▶ _What is required_: Search the data for the word "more" and copy each line that has it.

▶ _Data_:

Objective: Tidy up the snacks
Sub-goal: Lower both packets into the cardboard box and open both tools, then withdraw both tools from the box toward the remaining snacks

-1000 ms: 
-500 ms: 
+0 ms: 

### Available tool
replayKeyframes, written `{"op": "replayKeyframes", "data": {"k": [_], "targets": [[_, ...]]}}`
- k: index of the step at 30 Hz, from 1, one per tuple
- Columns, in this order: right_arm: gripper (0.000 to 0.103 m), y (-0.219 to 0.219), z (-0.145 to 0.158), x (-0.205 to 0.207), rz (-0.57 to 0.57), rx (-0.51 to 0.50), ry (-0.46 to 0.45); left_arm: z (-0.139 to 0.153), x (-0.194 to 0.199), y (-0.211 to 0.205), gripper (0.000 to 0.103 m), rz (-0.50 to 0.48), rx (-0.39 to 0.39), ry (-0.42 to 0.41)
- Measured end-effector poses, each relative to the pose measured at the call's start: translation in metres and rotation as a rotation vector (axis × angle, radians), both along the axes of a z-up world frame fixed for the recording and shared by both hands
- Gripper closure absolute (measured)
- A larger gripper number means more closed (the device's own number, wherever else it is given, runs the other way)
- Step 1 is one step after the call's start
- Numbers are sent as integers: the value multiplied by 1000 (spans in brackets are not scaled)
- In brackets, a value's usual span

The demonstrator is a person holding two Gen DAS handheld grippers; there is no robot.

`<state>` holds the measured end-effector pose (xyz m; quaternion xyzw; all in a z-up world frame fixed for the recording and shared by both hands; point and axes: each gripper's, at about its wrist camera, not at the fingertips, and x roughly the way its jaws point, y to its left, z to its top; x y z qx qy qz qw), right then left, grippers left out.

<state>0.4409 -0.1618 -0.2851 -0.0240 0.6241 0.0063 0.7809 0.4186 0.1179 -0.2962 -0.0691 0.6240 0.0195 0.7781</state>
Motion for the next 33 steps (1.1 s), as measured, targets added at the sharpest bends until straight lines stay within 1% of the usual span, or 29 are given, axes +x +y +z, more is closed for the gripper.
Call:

▶ _Finished task_:
- A larger gripper number means more closed (the device's own number, wherever else it is given, runs the other way)
Motion for the next 33 steps (1.1 s), as measured, targets added at the sharpest bends until straight lines stay within 1% of the usual span, or 29 are given, axes +x +y +z, more is closed for the gripper.

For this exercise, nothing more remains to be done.